━━ Provided information ━━

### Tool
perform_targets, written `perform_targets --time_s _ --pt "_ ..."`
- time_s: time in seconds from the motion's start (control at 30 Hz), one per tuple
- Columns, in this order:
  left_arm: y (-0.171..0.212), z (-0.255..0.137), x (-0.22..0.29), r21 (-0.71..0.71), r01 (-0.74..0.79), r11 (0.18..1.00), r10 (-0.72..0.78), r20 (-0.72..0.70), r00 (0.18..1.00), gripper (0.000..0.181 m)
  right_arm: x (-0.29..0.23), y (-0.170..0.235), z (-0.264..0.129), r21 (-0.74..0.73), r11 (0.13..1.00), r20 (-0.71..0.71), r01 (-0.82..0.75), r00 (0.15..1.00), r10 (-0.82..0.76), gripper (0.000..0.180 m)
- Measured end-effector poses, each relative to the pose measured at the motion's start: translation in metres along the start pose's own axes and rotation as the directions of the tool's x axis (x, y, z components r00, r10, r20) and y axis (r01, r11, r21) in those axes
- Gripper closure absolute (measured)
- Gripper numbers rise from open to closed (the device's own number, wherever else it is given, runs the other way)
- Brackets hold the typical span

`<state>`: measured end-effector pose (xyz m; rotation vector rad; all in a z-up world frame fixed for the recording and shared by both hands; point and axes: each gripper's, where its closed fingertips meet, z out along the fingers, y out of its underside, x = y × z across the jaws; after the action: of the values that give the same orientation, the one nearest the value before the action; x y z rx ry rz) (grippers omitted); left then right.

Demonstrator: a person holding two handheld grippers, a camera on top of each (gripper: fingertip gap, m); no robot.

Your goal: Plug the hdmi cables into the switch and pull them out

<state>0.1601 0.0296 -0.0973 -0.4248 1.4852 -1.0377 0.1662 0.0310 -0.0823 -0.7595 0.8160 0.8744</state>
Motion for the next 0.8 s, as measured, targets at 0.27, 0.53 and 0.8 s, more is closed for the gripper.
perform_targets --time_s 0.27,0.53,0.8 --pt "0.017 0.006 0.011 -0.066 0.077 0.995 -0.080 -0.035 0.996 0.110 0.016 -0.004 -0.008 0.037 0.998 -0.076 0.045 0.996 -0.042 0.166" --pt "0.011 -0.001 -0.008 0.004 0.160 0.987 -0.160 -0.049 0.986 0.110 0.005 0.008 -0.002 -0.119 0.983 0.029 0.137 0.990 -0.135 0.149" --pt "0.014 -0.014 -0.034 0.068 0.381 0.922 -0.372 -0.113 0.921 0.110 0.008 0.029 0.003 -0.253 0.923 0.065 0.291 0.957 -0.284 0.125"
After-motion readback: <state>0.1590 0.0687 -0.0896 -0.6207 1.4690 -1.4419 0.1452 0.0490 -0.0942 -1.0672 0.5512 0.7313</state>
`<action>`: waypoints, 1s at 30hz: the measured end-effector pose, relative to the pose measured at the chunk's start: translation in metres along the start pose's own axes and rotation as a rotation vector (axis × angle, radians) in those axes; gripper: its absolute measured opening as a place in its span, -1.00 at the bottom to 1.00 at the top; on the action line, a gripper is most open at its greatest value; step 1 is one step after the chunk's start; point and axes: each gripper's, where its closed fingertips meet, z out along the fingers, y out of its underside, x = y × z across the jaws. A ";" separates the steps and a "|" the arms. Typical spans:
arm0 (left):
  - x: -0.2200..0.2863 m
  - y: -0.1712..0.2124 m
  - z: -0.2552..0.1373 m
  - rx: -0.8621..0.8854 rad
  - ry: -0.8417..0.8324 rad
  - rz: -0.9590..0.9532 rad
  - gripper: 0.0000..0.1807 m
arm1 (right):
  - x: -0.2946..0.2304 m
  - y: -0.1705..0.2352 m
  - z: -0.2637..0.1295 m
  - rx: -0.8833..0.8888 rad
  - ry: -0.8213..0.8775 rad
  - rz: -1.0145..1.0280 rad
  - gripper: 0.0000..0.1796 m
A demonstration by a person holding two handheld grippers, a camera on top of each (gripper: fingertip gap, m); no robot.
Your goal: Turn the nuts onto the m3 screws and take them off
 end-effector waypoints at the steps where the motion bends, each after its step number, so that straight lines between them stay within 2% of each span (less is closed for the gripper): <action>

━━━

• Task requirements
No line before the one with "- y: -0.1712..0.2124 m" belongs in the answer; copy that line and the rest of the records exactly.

• Your solution
  - y: -0.1712..0.2124 m
  - z: -0.2552..0.1373 m
  - rx: -0.8621..0.8854 rad
  - ry: -0.8417..0.8324 rad
  - rz: -0.9590..0.9532 rad
  - gripper: 0.0000..0.1807 m
arm1 (right):
  - x: -0.2946..0.2304 m
  - y: -0.1705..0.2352 m
  - z: -0.2637..0.1295 m
  - rx: -0.8833..0.8888 rad
  - ry: -0.8213..0.8775 rad
  - rz: -1.0145..1.0280 rad
  - gripper: 0.0000..0.1796 m
A demonstration by a person holding two handheld grippers, a camera on top of each (gripper: fingertip gap, m); no robot.
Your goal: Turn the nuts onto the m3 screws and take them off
 end-effector waypoints at the steps where the motion bends, each after its step number, so that straight lines between them stay within 2% of each span (less is closed for the gripper): <action>

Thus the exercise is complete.